*Your task*
Each of the following records is to be output exactly.

*Recorded data*
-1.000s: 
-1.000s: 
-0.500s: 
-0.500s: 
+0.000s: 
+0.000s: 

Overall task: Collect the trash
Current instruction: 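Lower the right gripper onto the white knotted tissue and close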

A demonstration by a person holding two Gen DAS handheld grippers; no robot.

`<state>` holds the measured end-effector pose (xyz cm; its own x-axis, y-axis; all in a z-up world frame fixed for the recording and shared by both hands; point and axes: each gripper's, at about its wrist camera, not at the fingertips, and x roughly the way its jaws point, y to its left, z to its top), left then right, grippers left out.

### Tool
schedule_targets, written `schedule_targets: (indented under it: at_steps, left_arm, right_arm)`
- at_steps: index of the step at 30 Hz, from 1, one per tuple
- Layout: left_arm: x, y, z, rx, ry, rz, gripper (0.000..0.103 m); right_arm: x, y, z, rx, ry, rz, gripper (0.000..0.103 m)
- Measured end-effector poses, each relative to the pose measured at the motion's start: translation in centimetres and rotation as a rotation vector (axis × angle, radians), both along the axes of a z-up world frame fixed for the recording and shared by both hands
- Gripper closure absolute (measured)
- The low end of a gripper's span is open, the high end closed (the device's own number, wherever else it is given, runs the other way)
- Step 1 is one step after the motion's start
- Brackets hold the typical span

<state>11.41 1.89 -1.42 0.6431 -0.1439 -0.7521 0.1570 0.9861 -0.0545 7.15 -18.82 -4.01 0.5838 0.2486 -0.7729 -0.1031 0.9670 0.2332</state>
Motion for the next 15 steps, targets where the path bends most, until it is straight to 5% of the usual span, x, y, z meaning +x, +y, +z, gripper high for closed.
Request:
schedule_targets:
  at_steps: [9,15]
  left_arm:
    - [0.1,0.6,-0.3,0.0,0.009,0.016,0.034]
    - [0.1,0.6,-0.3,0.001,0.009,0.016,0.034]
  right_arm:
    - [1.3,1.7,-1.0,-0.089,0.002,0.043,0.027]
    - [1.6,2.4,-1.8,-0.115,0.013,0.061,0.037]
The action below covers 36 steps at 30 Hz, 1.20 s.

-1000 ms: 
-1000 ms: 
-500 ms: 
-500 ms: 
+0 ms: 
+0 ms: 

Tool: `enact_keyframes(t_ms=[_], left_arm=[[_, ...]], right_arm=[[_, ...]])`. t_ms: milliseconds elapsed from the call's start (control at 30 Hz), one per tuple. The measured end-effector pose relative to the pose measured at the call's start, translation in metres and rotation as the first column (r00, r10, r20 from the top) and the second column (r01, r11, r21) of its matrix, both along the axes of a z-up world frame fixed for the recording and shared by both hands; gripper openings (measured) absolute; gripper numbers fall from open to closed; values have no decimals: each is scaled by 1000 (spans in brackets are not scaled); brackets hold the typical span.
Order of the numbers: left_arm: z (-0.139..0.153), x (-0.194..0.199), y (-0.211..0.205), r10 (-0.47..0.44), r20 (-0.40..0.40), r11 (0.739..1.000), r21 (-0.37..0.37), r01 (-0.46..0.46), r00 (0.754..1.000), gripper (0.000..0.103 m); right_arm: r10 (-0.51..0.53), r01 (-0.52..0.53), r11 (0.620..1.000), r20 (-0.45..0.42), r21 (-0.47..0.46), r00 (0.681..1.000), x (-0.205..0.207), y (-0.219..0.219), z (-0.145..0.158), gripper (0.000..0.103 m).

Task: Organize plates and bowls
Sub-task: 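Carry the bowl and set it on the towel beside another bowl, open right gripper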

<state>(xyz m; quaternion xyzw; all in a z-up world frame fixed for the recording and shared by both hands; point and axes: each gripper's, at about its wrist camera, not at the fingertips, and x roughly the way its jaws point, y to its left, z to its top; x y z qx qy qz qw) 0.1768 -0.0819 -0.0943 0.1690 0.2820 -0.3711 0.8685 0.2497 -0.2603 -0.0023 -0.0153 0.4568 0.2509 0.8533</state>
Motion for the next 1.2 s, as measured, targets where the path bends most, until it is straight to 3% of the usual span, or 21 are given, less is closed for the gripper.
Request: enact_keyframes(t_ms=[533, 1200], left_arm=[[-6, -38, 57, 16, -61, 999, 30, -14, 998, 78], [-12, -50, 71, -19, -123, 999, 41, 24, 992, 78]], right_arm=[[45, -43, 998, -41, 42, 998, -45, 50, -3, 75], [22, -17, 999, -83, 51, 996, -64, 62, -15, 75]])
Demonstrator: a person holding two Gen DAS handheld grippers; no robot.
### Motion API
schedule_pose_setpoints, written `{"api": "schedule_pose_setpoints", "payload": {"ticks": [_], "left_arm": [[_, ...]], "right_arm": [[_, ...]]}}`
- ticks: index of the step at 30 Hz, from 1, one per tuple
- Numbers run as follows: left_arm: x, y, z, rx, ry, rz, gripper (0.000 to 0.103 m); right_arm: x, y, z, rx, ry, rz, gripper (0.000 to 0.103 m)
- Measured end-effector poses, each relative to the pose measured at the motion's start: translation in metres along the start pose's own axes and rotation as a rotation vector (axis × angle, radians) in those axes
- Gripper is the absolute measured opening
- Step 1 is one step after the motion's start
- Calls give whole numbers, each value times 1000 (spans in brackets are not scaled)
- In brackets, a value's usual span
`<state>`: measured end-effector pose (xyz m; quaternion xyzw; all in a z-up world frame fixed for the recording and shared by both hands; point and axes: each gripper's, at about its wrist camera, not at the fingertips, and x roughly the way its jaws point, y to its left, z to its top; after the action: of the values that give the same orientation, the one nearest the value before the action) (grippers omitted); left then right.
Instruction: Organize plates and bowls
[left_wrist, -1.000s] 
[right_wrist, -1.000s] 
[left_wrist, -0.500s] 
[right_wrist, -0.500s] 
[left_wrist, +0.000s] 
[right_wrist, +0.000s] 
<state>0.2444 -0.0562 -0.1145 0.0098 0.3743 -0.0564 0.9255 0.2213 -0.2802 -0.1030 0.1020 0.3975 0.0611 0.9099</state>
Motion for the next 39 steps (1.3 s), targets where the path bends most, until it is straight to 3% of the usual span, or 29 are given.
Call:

*Result of this exercise*
-1.000s: 
-1.000s: 
-0.500s: 
-0.500s: 
+0.000s: 
+0.000s: 

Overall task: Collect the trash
Current instruction: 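Lower the right gripper onto the white knotted tissue and close
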
A demonstration by a person holding two Gen DAS handheld grippers; no robot.

`<state>` holds the measured end-effector pose (xyz cm; its own x-axis, y-axis; all in a z-up world frame fixed for the recording and shared by both hands; point and axes: each gripper's, at about its wrist camera, not at the fingertips, and x roughly the way its jaws point, y to its left, z to its top), left then right, grippers left out.

### Tool
schedule_targets, written `schedule_targets: (indented under it: at_steps, left_arm, right_arm)`
- at_steps: index of the step at 30 Hz, from 1, one per tuple
- Layout: left_arm: x, y, z, rx, ry, rz, gripper (0.000..0.103 m); right_arm: x, y, z, rx, ry, rz, gripper (0.000..0.103 m)
- Measured end-effector poses, each relative to the pose measured at the motion's start: translation in centimetres and rotation as a rotation vector (axis × angle, radians), both along the axes of a z-up world frame fixed for the recording and shared by both hands
- Gripper closure absolute (measured)
- The low end of a gripper's span is open, the high end closed (the device's own number, wherever else it is given, runs the other way)
- Step 1 is one step after the motion's start
- Brackets hold the typical span

<state>11.41 1.89 -1.42 0.6431 -0.1439 -0.7521 0.1570 0.9861 -0.0545 7.15 -18.82 -4.01 0.5838 0.2486 -0.7729 -0.1031 0.9670 0.2332</state>
Motion for the next 15 steps, targets where the path bends most, until it is straight to 5% of the usual span, x, y, z meaning +x, +y, +z, gripper high for closed.
Request:
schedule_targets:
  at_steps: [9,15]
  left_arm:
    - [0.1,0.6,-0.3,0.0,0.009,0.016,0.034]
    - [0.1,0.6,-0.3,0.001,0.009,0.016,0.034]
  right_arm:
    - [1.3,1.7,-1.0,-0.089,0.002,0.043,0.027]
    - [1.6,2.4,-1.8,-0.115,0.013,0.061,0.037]
The action below covers 36 steps at 30 Hz, 1.20 s.

-1000 ms: 
-1000 ms: 
-500 ms: 
-500 ms: 
+0 ms: 
+0 ms: 

Tool: `enact_keyframes(t_ms=[_], left_arm=[[_, ...]], right_arm=[[_, ...]])`. t_ms: milliseconds elapsed from the call's start (control at 30 Hz), one per tuple. The measured end-effector pose relative to the pose measured at the call's start, translation in metres and rotation as the first column (r00, r10, r20 from the top) and the second column (r01, r11, r21) of its matrix, both along the axes of a z-up world frame fixed for the recording and shared by both hands; gripper openings (measured) absolute; gripper numbers fall from open to closed; values have no decimals: each is scaled by 1000 (spans in brackets are not scaled); brackets hold the typical span.
Order of the numbers: left_arm: z (-0.139..0.153), x (-0.194..0.199), y (-0.211..0.205), r10 (-0.47..0.44), r20 (-0.40..0.40), r11 (0.739..1.000), r21 (-0.37..0.37), r01 (-0.46..0.46), r00 (0.754..1.000), gripper (0.000..0.103 m); right_arm: r10 (-0.51..0.53), r01 (-0.52..0.53), r11 (0.620..1.000), r20 (-0.45..0.42), r21 (-0.47..0.46), r00 (0.681..1.000), x (-0.205..0.207), y (-0.219..0.219), z (-0.145..0.158), gripper (0.000..0.103 m).

Task: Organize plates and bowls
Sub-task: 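Carry the bowl and set it on the towel beside another bowl, open right gripper
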
<state>(xyz m; quaternion xyzw; all in a z-up world frame fixed for the recording and shared by both hands; point and axes: each gripper's, at about its wrist camera, not at the fingertips, and x roughly the way its jaws point, y to its left, z to its top; x y z qx qy qz qw) 0.1768 -0.0819 -0.0943 0.1690 0.2820 -0.3711 0.8685 0.2497 -0.2603 -0.0023 -0.0153 0.4568 0.2509 0.8533</state>
Motion for the next 1.2 s, as measured, targets where the path bends most, until it is straight to 3% of the usual span, or 21 are given, less is closed for the gripper.
Request: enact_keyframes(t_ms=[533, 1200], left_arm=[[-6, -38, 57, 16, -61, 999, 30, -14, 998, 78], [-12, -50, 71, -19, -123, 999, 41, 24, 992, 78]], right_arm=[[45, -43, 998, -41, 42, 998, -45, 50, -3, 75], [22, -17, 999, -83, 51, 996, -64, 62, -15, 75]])
Demonstrator: a person holding two Gen DAS handheld grippers; no robot.
### Motion API
schedule_pose_setpoints, written `{"api": "schedule_pose_setpoints", "payload": {"ticks": [_], "left_arm": [[_, ...]], "right_arm": [[_, ...]]}}`
- ticks: index of the step at 30 Hz, from 1, one per tuple
- Numbers run as follows: left_arm: x, y, z, rx, ry, rz, gripper (0.000 to 0.103 m); right_arm: x, y, z, rx, ry, rz, gripper (0.000 to 0.103 m)
- Measured end-effector poses, each relative to the pose measured at the motion's start: translation in metres along the start pose's own axes and rotation as a rotation vector (axis × angle, radians) in those axes
- Gripper is the absolute measured opening
- Step 1 is one step after the motion's start
- Calls give whole numbers, each value times 1000 (spans in brackets are not scaled)
- In brackets, a value's usual span
`<state>`: measured end-effector pose (xyz m; quaternion xyzw; all in a z-up world frame fixed for the recording and shared by both hands; point and axes: each gripper's, at about its wrist camera, not at the fingertips, and x roughly the way its jaws point, y to its left, z to its top; after the action: of the values that give the same orientation, the one nearest the value before the action) (grippers omitted); left then right.
Instruction: Organize plates and bowls
[left_wrist, -1.000s] 
[right_wrist, -1.000s] 
[left_wrist, -0.500s] 
[right_wrist, -0.500s] 
[left_wrist, +0.000s] 
[right_wrist, +0.000s] 
<state>0.2444 -0.0562 -0.1145 0.0098 0.3743 -0.0564 0.9255 0.2213 -0.2802 -0.1030 0.1020 0.3975 0.0611 0.9099</state>
Motion for the next 39 steps (1.3 s), targets where the path bends most, until it is straight to 3% of the usual span, or 29 are given.
Call:

The exercise has been completed.